IV. The Dakotah, or Sioux, family occupied for the most part the country beyond the Mississippi. They were and are a fierce, high-strung people, genuine nomads, and war appears to have been their chief occupation. The Jesuits worked among them but in slight measure, on the waters of the Upper Mississippi; they met this family, chiefly in the persons of the Winnebagoes, one of their outlying bands, which at the time of the French occupation was resident on and about Green Bay of Lake Michigan, at peace and in confederacy with the Algonkins who hedged them about.

The mission of the French Jesuits to these widely-scattered hordes of savages forms one of the most thrilling chapters in human history. It is impossible, in this brief Introduction, to attempt anything more than the barest outline of the theme; Rochemonteix, Shea, and Parkman have told the story in detail, from differing points of view, and with these authorities the student of the following documents in the case is presumed to be familiar. A rapid summary of results will, however, be useful; and this we may best obtain, at the expense of occasional repetition of narrative, by following the fortunes of the pioneers of the Cross through the several district missions into which their work was naturally divided.

I. The Abenaki Mission.

This mission was chiefly in Maine and Acadia, and on Cape Breton Island. The Abenakis (or Abnakis) were a strong but mild-mannered Algonkin tribe, settled in villages or cantonments; but, like others of their race, in the habit of taking long semi-annual journeys,—each winter to hunt, and each summer to fish. We have seen that the French Jesuits, Biard and Massé, were in the field as early as 1611, soon after the establishment of Port Royal; their predecessor being the secular French priest, Fléché, who had been introduced to the country by Poutrincourt, the patentee. Biard and Massé met with many discouragements, chiefly the opposition of Poutrincourt's son, Biencourt (sometimes called Baron St. Just), who had been left in charge of the colony. Nevertheless the missionaries learned the native language, and made many long journeys of exploration, one of Biard's trips extending as far as the mouth of the Kennebec. They were later joined by a lay brother, Du Thet, and by Fathers Quentin and Lalemant. Joining the new French colony on Mt. Desert Island, in the spring of 1613, the establishment was almost immediately destroyed by the Virginian Argall. In the skirmish, Du Thet was killed.

In 1619, a party of Récollets, from Aquitaine, began a mission on St.
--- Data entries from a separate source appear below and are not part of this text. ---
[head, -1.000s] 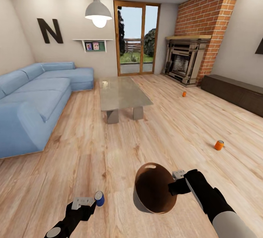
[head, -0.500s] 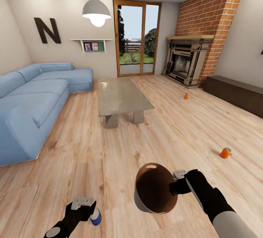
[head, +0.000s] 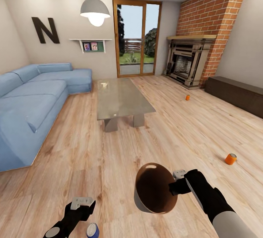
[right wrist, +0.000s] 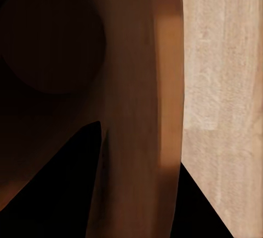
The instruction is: Put the three can of soda from the living room inside the tash can in the kitchen.
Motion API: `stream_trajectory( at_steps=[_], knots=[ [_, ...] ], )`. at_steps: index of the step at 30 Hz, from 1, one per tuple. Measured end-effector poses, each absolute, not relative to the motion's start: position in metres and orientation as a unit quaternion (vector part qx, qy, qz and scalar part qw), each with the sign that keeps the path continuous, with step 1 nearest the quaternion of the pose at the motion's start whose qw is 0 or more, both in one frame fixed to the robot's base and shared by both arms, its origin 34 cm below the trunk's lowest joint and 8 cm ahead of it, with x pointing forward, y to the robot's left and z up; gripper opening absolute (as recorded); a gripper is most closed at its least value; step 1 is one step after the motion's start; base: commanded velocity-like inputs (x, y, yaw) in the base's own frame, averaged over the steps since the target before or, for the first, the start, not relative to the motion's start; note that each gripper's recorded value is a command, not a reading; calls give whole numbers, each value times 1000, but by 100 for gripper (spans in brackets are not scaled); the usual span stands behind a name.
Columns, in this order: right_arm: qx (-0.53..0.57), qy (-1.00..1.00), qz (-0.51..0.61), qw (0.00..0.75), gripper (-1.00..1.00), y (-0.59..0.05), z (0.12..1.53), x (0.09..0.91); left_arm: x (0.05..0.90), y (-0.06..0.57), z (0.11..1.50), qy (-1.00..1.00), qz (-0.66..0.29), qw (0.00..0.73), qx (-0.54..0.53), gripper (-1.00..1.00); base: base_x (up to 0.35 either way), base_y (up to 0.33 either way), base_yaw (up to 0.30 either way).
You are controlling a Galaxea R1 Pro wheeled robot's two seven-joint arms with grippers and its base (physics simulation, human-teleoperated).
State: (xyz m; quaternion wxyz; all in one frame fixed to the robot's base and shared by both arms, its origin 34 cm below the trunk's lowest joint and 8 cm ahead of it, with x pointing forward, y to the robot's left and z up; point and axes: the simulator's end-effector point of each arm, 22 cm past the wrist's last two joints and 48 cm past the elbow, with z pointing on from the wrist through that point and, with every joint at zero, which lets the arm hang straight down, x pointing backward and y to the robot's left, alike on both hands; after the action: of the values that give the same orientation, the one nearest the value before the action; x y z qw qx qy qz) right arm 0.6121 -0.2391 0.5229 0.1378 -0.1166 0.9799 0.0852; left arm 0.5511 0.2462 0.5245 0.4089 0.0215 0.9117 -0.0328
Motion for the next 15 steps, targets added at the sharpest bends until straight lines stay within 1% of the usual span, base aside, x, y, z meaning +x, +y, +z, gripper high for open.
stream_trajectory(
  at_steps=[2, 5, 15],
  knots=[
    [-117, 980, 84, 138, -100, -239, 523, 612, 551, 246, 525, 912, -33, 409, 21, 100, 13, 0, 3],
    [-120, 980, 82, 138, -100, -239, 523, 613, 551, 246, 525, 911, -33, 410, 22, 100, 4, 0, 111],
    [-119, 980, 84, 138, -100, -237, 523, 612, 552, 246, 525, 911, -34, 410, 21, 100, 1, 0, 227]
  ],
)
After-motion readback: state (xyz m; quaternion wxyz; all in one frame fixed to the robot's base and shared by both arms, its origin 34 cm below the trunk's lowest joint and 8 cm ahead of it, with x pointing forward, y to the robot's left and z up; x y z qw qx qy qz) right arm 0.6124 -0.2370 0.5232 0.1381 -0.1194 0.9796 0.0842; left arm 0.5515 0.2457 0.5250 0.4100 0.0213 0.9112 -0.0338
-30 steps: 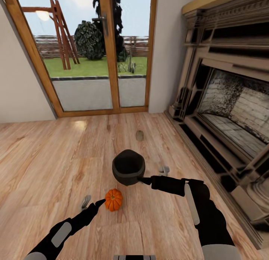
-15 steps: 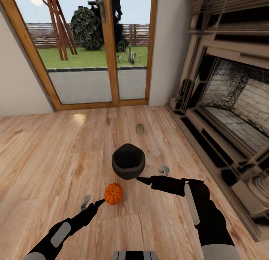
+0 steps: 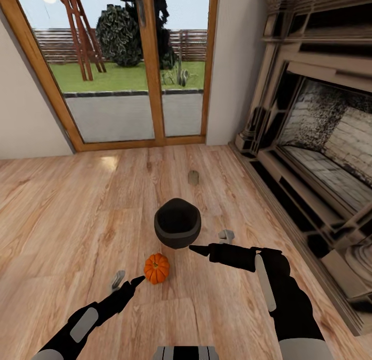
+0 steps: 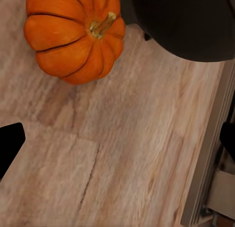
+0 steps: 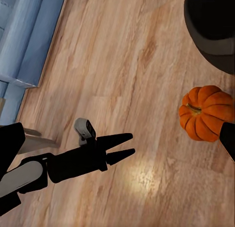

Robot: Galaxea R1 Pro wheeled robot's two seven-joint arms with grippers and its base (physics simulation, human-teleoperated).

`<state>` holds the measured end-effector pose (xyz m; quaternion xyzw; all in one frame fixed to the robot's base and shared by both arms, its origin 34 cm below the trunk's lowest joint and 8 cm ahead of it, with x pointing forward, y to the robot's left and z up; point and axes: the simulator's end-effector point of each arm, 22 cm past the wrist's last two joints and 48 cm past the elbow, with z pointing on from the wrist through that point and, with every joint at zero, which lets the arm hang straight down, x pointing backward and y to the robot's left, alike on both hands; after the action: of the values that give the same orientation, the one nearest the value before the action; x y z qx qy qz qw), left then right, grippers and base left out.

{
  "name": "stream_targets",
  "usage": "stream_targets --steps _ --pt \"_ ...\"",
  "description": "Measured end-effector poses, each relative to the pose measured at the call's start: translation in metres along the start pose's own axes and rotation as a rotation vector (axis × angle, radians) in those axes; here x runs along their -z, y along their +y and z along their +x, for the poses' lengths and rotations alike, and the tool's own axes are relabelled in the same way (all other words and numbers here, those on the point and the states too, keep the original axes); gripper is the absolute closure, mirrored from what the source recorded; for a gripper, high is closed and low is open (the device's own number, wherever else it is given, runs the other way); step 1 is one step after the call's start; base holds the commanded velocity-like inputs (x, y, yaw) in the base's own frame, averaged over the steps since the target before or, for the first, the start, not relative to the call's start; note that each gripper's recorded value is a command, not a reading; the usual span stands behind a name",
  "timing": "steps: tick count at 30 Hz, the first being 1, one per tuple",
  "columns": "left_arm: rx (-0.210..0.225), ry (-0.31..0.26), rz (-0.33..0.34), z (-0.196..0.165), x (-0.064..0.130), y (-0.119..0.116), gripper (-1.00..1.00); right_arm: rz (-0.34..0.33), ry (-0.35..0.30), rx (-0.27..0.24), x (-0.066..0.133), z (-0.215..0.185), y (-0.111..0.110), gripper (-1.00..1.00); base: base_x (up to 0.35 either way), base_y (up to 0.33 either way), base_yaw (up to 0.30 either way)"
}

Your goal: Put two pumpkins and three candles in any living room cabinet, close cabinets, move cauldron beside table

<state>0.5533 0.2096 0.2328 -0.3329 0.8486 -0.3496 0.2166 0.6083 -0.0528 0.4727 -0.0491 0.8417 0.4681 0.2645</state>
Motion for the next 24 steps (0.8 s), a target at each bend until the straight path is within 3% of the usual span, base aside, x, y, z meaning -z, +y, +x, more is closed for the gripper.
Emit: stream_targets --steps 24 --pt "0.001 0.0 -0.011 -0.0003 0.0012 0.0048 -1.0 0.0 0.0 0.0 -0.0001 0.0001 -0.0002 -1.0 0.111 0.079 0.0"
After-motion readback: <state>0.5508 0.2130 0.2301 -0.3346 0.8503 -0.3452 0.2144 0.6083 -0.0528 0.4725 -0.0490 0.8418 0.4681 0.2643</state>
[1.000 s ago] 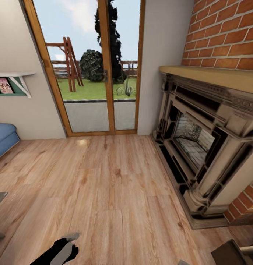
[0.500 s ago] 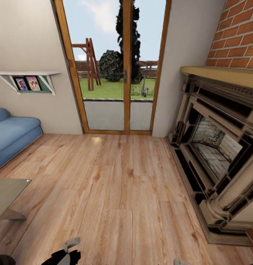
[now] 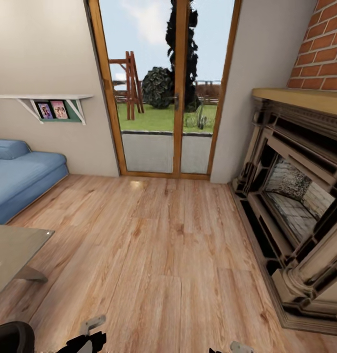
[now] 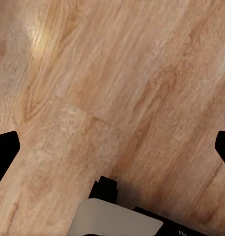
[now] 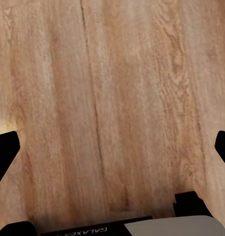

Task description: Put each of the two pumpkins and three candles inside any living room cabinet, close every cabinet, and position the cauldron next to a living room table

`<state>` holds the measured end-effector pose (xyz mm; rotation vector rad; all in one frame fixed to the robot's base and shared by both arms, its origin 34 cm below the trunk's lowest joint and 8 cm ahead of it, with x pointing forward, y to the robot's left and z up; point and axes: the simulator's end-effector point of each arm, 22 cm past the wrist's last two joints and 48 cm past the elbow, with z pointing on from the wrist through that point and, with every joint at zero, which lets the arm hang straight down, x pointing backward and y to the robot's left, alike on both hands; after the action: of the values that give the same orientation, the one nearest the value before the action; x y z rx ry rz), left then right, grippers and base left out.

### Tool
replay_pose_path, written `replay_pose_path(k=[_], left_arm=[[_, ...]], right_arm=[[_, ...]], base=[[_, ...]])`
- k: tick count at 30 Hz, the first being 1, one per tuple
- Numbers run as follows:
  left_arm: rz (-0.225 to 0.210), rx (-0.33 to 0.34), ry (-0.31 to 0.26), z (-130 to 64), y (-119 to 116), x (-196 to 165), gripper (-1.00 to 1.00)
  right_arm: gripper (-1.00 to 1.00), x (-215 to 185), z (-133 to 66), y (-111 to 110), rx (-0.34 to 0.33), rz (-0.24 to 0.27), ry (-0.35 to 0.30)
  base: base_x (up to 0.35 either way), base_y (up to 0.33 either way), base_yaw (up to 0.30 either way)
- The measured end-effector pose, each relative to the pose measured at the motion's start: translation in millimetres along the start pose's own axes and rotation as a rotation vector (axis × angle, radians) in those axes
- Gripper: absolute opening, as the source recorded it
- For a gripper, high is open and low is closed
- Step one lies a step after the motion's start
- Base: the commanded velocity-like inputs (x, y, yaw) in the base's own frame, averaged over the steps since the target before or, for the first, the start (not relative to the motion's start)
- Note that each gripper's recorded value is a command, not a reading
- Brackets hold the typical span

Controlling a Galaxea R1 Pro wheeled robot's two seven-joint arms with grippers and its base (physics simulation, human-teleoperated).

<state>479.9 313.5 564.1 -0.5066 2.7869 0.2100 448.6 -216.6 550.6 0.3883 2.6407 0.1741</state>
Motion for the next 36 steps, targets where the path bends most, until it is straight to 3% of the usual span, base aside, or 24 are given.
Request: replay_pose_path(k=[10, 36], left_arm=[[-0.018, -0.032, -0.038, 3.2, 13.9, -0.2, 1.0], [-0.024, -0.034, -0.06, 3.2, 15.1, -4.0, 1.0]], right_arm=[[1.0, -0.5, 0.1, 0.3, -0.001, -0.005, -0.002], [1.0, -0.2, 0.0, 0.4, -0.001, -0.01, -0.002]], base=[[-0.037, -0.001, 0.277], [-0.065, -0.021, 0.29]])
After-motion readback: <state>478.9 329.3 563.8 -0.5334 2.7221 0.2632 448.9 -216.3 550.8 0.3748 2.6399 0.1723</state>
John River, in Acadia, but five years later, as we have seen above, abandoned the task, the survivors joining the Quebec mission of their order. Other Récollets were in Acadia, however, between 1630 and 1633, and later we have evidence of a small band of Capuchins ministering to French settlers on the Penobscot and Kennebec; but it is probable that they made no attempt to convert the natives.

A Jesuit mission was founded on Cape Breton in 1634, by Father Julian Perrault; and a few years later, Father Charles Turgis was at Miscou. Other missionaries soon came to minister to the Micmacs, but for many years their efforts were without result; and sickness, resulting from the hardships of the situation, caused most of the early black gowns to retreat from the attempt. Finally, an enduring mission was established among these people, and, until about 1670, was conducted with some measure of success by Fathers Andrew Richard, Martin de Lyonne, and James Fremin. About 1673, the Récollets took up the now abandoned work, occasionally aided by secular priests from the Seminary of Quebec, and Jesuits, until at last the Micmacs from Gaspé to Nova Scotia were declared to be entirely converted to the Catholic faith.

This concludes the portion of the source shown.